• _WORK ORDER_:
With pictures removed, print the listing exactly.

• _INFORMATION SHOWN_:
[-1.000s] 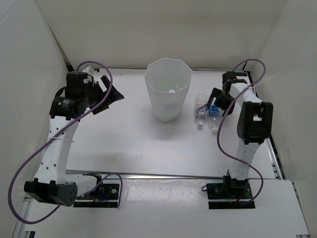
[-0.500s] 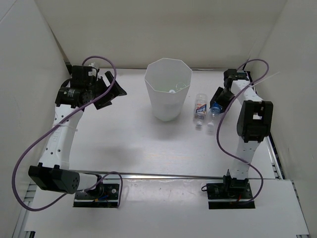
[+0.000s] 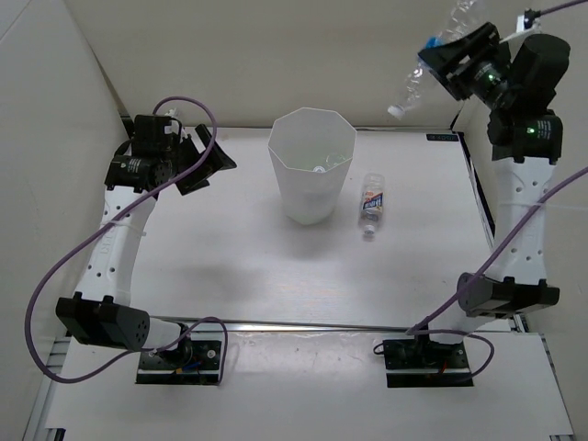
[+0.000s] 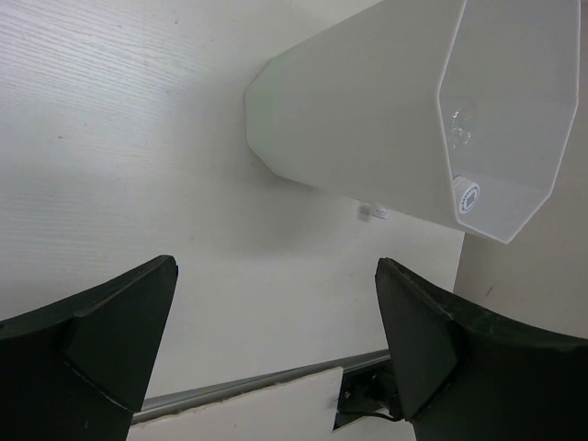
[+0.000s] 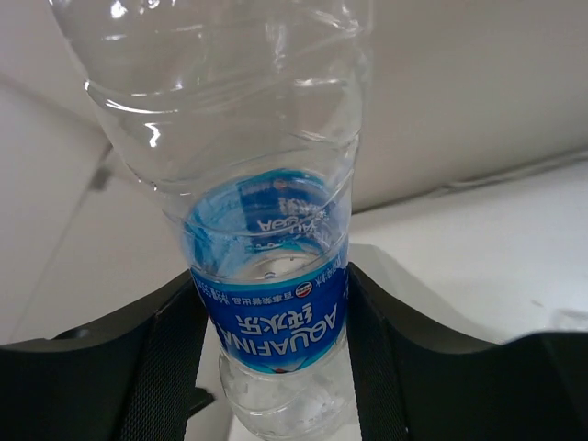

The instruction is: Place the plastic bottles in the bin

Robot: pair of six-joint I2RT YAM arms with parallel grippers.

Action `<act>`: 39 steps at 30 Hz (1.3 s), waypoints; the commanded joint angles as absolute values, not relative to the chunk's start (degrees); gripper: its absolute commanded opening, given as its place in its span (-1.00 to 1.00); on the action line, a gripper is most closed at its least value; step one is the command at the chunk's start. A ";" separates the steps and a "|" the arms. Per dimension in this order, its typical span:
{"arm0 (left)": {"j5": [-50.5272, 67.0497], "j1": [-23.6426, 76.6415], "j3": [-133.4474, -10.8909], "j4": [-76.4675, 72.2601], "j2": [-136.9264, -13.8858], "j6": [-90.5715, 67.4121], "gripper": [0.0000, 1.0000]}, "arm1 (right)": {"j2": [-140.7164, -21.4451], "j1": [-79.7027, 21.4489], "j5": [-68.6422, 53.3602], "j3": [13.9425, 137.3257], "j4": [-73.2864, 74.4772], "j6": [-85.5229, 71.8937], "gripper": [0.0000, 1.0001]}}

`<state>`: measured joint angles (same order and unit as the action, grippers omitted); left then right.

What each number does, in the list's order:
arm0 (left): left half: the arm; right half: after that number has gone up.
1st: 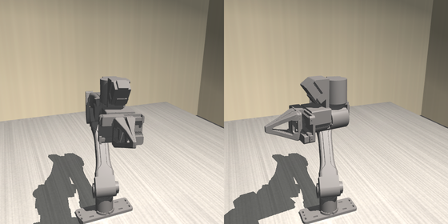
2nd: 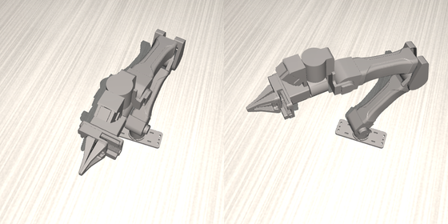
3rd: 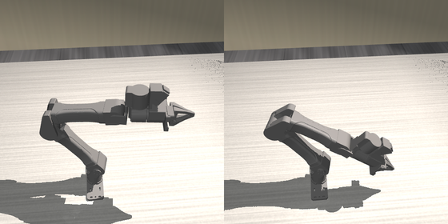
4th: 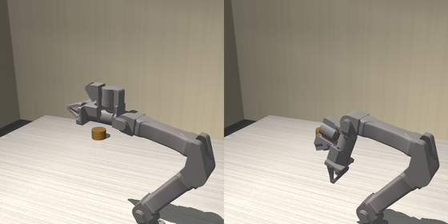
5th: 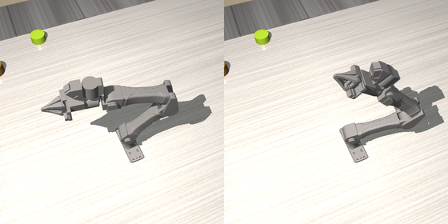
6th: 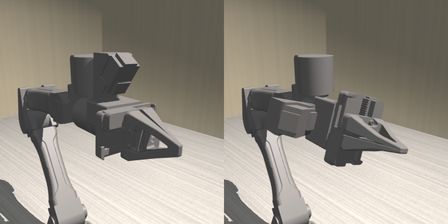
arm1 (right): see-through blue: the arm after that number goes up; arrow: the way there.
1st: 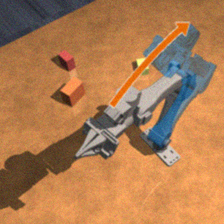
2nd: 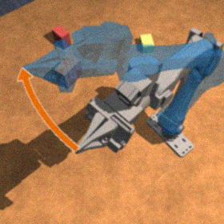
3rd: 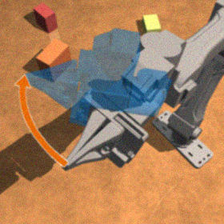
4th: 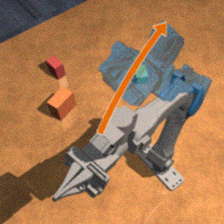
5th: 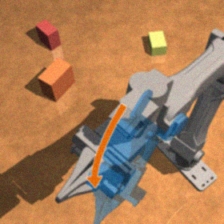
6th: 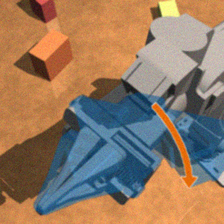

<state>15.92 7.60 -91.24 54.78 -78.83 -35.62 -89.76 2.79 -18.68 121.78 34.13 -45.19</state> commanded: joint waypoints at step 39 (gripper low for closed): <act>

• _SOLUTION FOR THIS EXERCISE_:
[-1.000s] 
[-0.500s] 
[+0.000s] 
[+0.000s] 
[+0.000s] 

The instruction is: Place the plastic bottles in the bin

Robot: pair of six-joint I2RT YAM arms with parallel grippers.

Action `<act>`: 39 steps at 30 Hz (1.3 s), waypoints; the commanded joint angles as absolute values, not relative to the chunk's start (degrees); gripper: its absolute commanded opening, given as its place in its span (-1.00 to 1.00); on the action line, a gripper is most closed at its least value; step one is the command at the chunk's start. A ";" separates the steps and a "|" the arms. Per dimension in this order, its typical span:
{"arm0 (left)": {"j5": [-50.5272, 67.0497], "j1": [-23.6426, 76.6415], "j3": [-133.4474, -10.8909], "j4": [-76.4675, 72.2601], "j2": [-136.9264, -13.8858], "j6": [-90.5715, 67.4121], "gripper": [0.0000, 1.0000]}, "arm1 (right)": {"j2": [-140.7164, -21.4451], "j1": [-79.7027, 21.4489], "j5": [-68.6422, 53.3602], "j3": [13.9425, 137.3257], "j4": [-73.2864, 74.4772], "j6": [-85.5229, 71.8937], "gripper": [0.0000, 1.0001]}}

`<state>`: measured joint angles (same order and unit as the action, grippers omitted); left then right.

What each number does, in the list's order:
arm0 (left): left half: the arm; right half: after that number has gone up.
1st: 
2nd: 
3rd: 
4th: 
5th: 
6th: 
arm1 (right): see-through blue: the arm after that number goes up; arrow: the way there.
1st: 
2nd: 
3rd: 
4th: 
5th: 
6th: 

<state>15.92 7.60 -91.24 54.78 -78.83 -35.62 -89.76 2.79 -18.68 121.78 34.13 -45.19</state> commanded: joint waypoints at step 39 (gripper low for closed): <act>

The work on this exercise is done.